## EXERCISE INSTRUCTIONS
Once you reach the line containing "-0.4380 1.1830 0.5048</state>" in the entries below, write out that line and each one after it down to the line containing "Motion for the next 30", exactly and with nothing added.

........

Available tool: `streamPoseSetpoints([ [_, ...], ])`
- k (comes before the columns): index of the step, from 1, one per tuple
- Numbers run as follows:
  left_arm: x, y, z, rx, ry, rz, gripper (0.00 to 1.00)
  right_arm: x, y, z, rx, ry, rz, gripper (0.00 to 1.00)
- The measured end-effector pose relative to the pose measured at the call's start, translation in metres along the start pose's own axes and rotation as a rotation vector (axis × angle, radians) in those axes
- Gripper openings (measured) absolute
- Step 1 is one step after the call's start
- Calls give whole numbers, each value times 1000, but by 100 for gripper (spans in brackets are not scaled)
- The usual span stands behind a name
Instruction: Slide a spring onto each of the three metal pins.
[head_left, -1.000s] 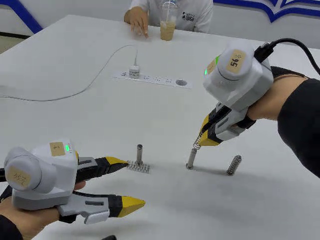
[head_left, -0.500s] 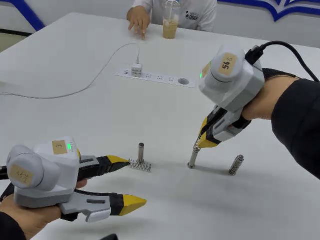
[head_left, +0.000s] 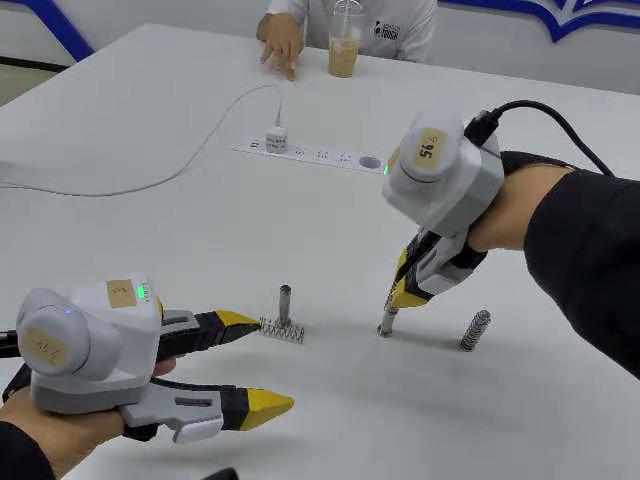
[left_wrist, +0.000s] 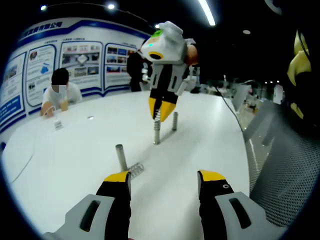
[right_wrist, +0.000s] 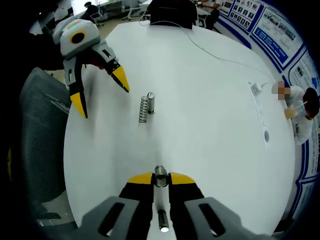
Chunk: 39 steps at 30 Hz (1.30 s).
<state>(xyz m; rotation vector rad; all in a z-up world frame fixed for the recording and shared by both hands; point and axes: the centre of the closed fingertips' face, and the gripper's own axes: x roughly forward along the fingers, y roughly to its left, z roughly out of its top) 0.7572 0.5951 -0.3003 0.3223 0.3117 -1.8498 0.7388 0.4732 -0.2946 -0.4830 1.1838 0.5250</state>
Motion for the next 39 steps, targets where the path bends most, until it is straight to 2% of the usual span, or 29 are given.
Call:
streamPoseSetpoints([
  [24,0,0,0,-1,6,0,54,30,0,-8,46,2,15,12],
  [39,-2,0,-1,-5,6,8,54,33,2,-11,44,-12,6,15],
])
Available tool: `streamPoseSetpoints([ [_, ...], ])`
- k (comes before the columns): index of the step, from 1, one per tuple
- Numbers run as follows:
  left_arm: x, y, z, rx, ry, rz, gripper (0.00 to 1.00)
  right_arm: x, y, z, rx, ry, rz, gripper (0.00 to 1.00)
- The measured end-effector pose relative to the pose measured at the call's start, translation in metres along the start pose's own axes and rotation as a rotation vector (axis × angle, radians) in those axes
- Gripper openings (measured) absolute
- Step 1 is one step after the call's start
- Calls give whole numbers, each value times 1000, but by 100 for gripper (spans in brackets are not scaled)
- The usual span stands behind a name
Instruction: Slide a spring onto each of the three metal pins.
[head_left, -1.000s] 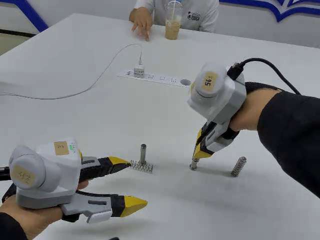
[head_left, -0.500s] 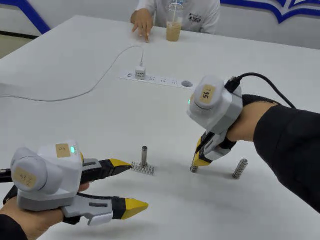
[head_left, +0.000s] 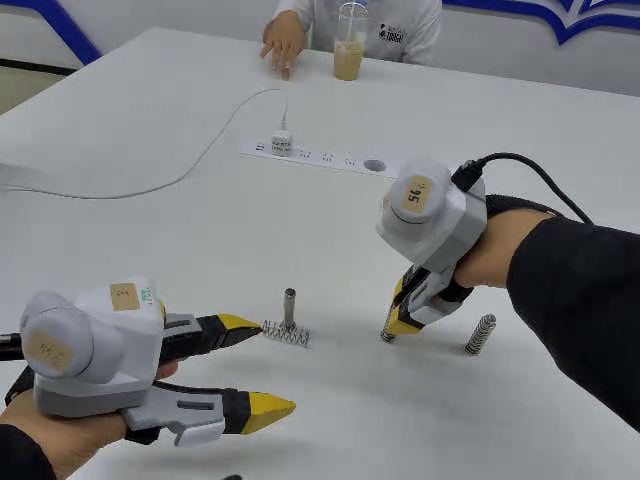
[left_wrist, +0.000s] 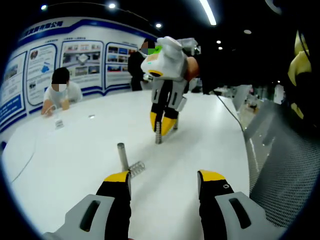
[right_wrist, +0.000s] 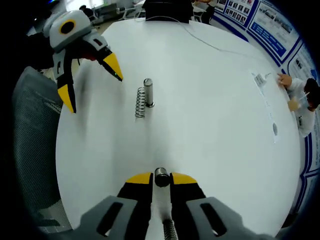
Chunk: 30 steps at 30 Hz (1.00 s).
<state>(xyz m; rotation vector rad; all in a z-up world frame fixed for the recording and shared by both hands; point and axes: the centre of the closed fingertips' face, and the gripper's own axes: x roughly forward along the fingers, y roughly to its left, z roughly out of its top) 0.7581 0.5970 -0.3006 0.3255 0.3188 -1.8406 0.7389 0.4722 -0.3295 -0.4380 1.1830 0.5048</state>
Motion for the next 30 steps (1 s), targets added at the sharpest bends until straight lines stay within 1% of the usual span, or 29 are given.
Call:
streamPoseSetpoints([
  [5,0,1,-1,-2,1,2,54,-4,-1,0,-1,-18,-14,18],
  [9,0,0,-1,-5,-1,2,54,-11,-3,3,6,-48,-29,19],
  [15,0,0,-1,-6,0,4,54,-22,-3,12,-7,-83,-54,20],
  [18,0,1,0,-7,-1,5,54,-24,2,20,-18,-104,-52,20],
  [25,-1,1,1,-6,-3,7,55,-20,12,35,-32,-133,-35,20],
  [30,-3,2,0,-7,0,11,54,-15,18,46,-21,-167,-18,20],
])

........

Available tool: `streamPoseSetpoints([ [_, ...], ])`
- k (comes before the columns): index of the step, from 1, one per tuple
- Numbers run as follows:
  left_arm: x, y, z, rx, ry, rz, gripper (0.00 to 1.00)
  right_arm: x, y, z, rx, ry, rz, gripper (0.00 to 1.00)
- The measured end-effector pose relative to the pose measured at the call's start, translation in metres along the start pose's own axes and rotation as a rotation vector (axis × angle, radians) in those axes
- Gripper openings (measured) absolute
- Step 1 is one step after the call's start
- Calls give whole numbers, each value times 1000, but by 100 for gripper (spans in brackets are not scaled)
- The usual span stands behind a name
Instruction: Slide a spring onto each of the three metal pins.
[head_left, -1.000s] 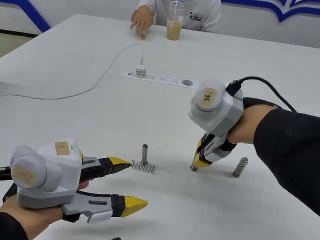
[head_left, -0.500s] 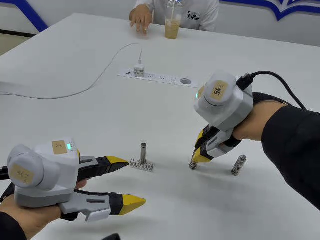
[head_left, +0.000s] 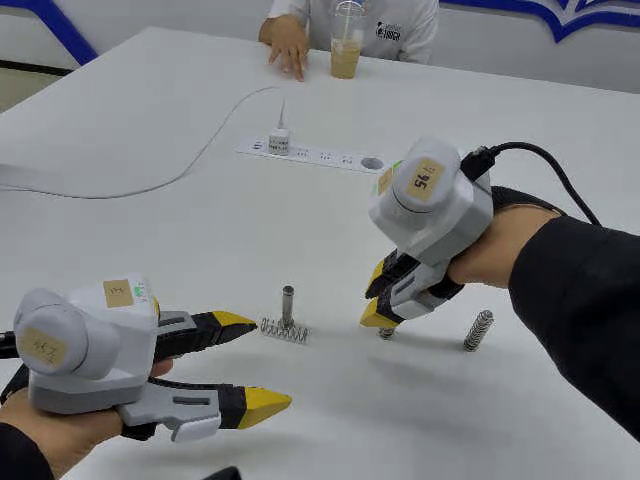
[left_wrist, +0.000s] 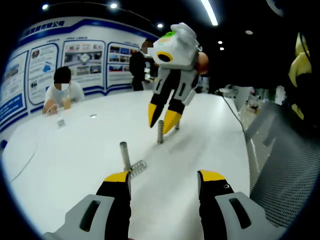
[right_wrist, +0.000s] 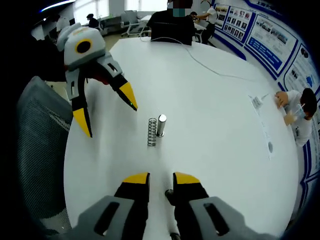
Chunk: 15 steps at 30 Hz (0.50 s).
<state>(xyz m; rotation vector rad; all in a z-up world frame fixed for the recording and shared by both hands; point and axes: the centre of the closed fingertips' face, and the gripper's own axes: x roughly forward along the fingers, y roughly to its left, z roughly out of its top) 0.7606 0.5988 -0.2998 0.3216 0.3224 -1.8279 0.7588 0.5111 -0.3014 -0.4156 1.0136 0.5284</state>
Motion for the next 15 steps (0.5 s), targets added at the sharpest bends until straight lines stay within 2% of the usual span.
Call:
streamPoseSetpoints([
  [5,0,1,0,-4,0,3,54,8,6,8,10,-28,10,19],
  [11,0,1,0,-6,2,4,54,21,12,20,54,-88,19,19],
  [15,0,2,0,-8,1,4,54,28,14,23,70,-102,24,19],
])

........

## OUTPUT BELOW
<state>(xyz m; rotation vector rad; all in a z-up world frame fixed for the recording and shared by both hands; point and axes: the centre of the closed fingertips' face, and the gripper's own axes: x roughly forward along the fingers, y roughly to its left, z roughly out of its top) 0.7581 0.5970 -0.3006 0.3255 0.3188 -1.8406 0.7389 0.4722 -0.3295 -0.4380 1.1830 0.5048</state>
Motion for the next 30 steps (1 s), targets added at the sharpest bends until straight lines stay within 1% of the usual span, or 29 are given.

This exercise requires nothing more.